Exercice 2.3 : Outils de sélection
De nombreux outils permettent la sélection de sous éléments du graphe.
Voisinage
On peut par exemple sélectionner les nœuds voisins et arcs d’un nœud donné :
¾ voir un exemple en vidéo
Remarque : des plugins permettent d’étendre ces fonctionnalités de sélection.
Filtre
On peut également filtrer les nœuds par valeur d’attribut :
¾ voir un exemple en vidéo
Exercice 2.4 : Les connecteurs à des sources online d’interactions
Nous allons découvrir une puissante fonctionnalité de Cytoscape : les connecteurs
cPath / Pathways commons qui permettent de rechercher des interactions online et
de créer un réseau dans Cytoscape.
CPath
Première version du connecteur vers Pathways commons (CPath)
¾ voir un exemple en vidéo
Connecteur Web Service
Seconde version avec recherche avancée (connecteur Web Service vers
Pathways commons)
¾ voir un exemple en vidéo
Exercice 2.5 : Utiliser des plugins
Les plugins permettent d’effectuer des traitements d’analyse, de visualisation,
d’exportation, d’importation, etc. Ces outils étendent les possibilités offertes par la
version core de Cytoscape.
Installation
Pour utiliser des plugins, plusieurs solutions s’offrent à vous :
-
Vous pouvez installer l’archive .jar du plugin dans le répertoire plugins de
Cytoscape
-
Vous pouvez utiliser le plugins manager :
¾ voir la vidéo
-
Vous pouvez également dans certains cas utiliser Cytoscape déjà
configuré par Java Web Start avec les plugins de votre choix :
¾ Java Web Start
Exemples de plugins
Voici quelques exemples de plugins intéressants :
APID2NET :
Fonctionnalités : connecteur base de données d’interactions et d’annotations,
annotation GO, groupes.
URL: http://bioinfow.dep.usal.es/apid/apid2net.html
¾ voir la vidéo
FCModeler :
Fonctionnalités : trouver des chemins dans un réseau, sélection de voisinage,
création de sous graphes.
URL : http://metnetdb.org/MetNet_fcmodeler_cytoscape_main.htm
¾ voir la vidéo
BINGO :
Fonctionnalités : annotation GO et test de sur-représentativité des classes
GO.
URL : http://www.psb.ugent.be/cbd/papers/BiNGO/
¾ voir la vidéo
GOSLIMMER :
Fonctionnalités : conversion d’un graphe Gene Ontology en un graphe
synthétique exprimant la couverture d’un groupe de gènes donné.

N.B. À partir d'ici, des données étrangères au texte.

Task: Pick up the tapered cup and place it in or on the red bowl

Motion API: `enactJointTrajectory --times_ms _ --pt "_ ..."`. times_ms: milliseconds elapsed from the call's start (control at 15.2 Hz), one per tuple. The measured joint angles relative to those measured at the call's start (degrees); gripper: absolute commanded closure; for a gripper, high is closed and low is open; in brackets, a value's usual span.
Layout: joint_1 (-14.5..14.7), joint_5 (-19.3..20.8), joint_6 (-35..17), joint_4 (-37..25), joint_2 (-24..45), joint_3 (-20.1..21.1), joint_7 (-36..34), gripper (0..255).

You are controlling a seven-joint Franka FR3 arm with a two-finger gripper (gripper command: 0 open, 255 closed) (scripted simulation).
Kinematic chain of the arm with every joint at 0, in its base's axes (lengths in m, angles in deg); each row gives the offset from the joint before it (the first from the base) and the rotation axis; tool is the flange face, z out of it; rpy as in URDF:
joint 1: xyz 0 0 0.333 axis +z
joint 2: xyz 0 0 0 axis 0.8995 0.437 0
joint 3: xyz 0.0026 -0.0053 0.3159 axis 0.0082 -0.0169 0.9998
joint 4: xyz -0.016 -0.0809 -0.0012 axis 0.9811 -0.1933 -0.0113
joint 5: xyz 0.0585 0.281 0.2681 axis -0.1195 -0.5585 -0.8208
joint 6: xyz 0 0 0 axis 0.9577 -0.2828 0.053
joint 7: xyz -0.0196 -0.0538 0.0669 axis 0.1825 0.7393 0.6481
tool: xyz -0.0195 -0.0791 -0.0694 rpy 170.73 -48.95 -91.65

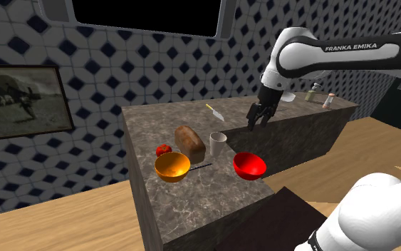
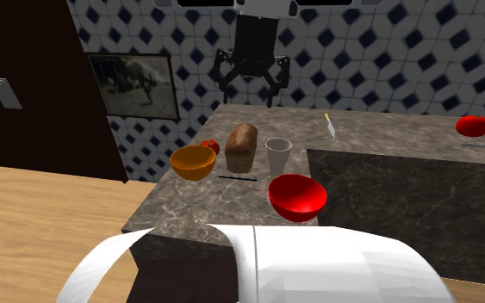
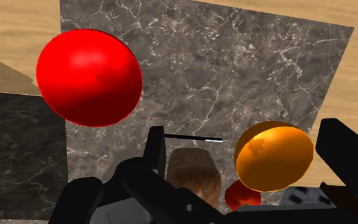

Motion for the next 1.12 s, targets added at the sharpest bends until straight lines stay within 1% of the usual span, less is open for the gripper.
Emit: enactJointTrajectory --times_ms 198,660,924,1122 --pt "-0.35 0.18 -4.83 -1.02 6.01 -1.52 2.36 0" --pt "-1.33 -0.56 -13.27 -6.28 20.30 -5.47 9.06 0" --pt "-1.62 -2.24 -16.38 -11.59 29.07 -6.77 12.33 0" --pt "-2.26 -3.94 -17.76 -16.92 36.20 -7.54 15.10 0"
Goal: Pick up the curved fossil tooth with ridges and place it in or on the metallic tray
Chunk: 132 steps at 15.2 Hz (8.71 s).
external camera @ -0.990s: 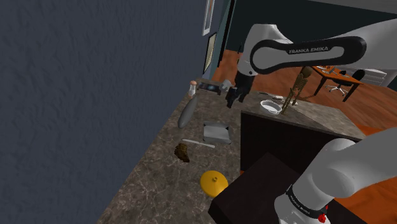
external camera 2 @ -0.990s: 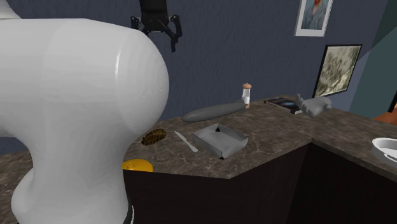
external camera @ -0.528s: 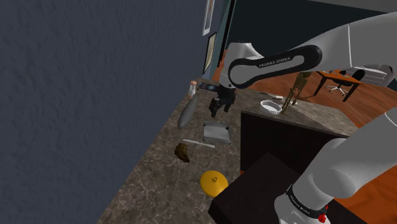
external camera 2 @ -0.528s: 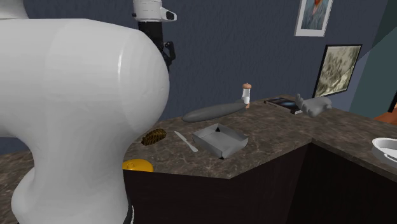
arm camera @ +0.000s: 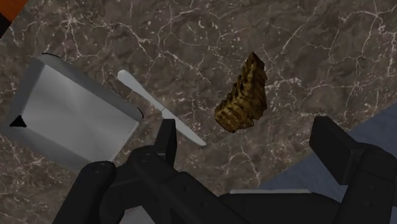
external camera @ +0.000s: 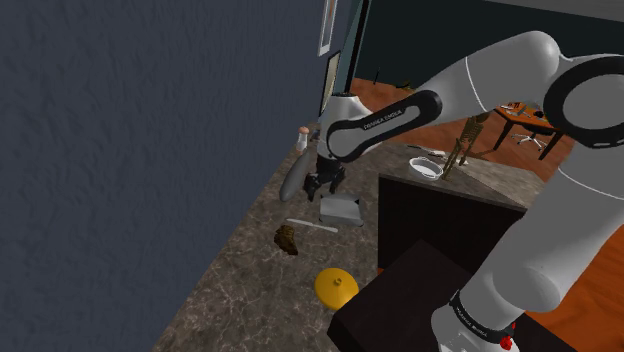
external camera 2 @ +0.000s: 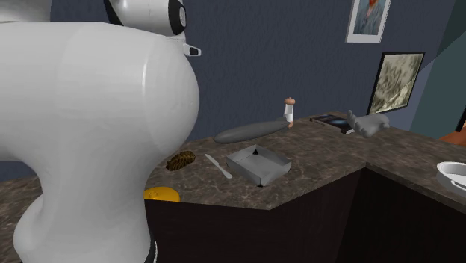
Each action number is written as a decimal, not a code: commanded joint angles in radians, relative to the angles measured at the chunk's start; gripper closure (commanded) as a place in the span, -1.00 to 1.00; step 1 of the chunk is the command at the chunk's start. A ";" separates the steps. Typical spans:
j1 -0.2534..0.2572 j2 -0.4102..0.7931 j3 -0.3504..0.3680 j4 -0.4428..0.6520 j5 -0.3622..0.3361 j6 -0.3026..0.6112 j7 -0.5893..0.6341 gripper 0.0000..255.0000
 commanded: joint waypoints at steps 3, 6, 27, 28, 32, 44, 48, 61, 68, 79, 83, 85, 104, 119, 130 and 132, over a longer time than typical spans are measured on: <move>0.016 0.158 0.009 0.091 -0.002 0.051 0.051 -1.00; 0.032 0.273 0.012 0.167 -0.003 0.079 0.087 -1.00; 0.114 0.847 0.005 0.635 0.006 0.143 0.203 -1.00; 0.114 0.847 0.005 0.636 0.006 0.143 0.203 -1.00; 0.114 0.847 0.005 0.636 0.006 0.143 0.203 -1.00; 0.114 0.847 0.005 0.635 0.006 0.143 0.203 1.00; 0.031 0.767 0.039 0.513 0.023 0.156 0.092 -1.00; -0.013 0.801 0.056 0.464 0.029 0.217 0.015 -1.00; -0.013 0.801 0.056 0.464 0.029 0.217 0.015 1.00; -0.017 0.764 0.059 0.447 0.032 0.198 0.017 1.00; -0.021 0.715 0.063 0.427 0.035 0.170 0.020 1.00; -0.023 0.692 0.066 0.418 0.037 0.155 0.022 1.00; -0.123 0.516 0.058 0.357 0.054 0.027 -0.075 1.00; -0.356 0.552 -0.027 0.461 0.041 -0.074 -0.372 1.00; -0.446 0.656 -0.063 0.595 0.031 -0.114 -0.486 1.00; -0.445 0.676 -0.063 0.598 0.031 -0.097 -0.487 1.00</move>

URL : http://yeastgenomics.ca/resources
¾ voir la vidéo
BiNoM :
Fonctionnalités : import, export BioPAX, SBML, format CellDesigner, analyse
de réseaux.
URL : http://bioinfo-out.curie.fr/projects/binom/
Autres plugins
La page http://www.cytoscape.org/plugins2.php référence les plugins disponibles :
Choisissez un plugin d’intérêt, installez-le puis cherchez à l’utiliser.
Remarque : en général, il faut installer l’archive .jar du plugin dans le
répertoire plugins de Cytoscape puis relancer Cytoscape. Attention cette procédure
n’est pas applicable pour un Cytoscape déjà lancé à partir de Java Web Start.
Conclusion
Cette introduction à Cytoscape est terminée. Nous espérons vous avoir montré les
potentialités de Cytoscape dans le cadre d’une approche réseaux d’interactions.
Vous pouvez approfondir votre maîtrise de Cytoscape avec les cours en lignes
disponibles sur le site de Cytoscape. A vous de jouer !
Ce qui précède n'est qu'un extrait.